Tally every line in the data that has the word "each" and report only the total.

======== COLLECTED DATA ========

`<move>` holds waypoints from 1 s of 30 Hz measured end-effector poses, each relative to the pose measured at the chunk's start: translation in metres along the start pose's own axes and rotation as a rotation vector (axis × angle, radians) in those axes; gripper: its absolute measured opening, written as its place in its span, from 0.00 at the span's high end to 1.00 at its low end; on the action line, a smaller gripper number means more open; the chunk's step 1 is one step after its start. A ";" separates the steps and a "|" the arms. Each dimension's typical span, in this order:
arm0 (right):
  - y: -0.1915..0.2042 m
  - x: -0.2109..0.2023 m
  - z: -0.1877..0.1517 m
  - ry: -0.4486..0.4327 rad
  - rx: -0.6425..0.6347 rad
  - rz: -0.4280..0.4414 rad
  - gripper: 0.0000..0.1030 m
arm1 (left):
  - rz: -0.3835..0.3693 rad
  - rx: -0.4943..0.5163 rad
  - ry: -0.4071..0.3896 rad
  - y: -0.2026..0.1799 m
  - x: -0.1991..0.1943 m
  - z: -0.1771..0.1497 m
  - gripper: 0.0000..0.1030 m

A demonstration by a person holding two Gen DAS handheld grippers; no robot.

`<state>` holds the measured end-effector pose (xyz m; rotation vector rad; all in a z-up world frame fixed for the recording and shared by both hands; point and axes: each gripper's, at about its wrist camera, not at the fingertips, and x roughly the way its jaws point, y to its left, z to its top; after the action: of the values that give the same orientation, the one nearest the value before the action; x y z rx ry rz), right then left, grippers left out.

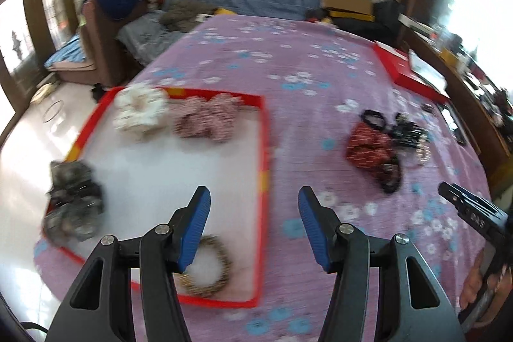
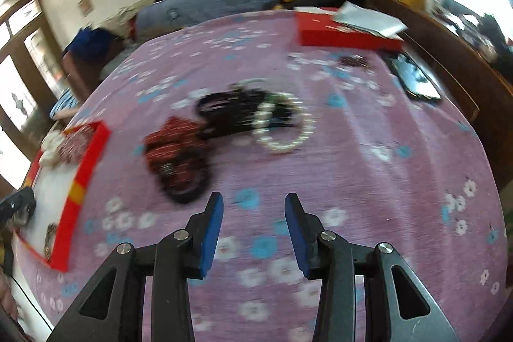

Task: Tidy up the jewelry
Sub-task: 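Grasp the red polka-dot scrunchie with the left tool while the right tool grasps the pearl bracelet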

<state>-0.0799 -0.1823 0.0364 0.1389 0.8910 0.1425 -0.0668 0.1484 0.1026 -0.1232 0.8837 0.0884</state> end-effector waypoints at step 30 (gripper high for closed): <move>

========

▶ RESULT FOR THIS TASK:
2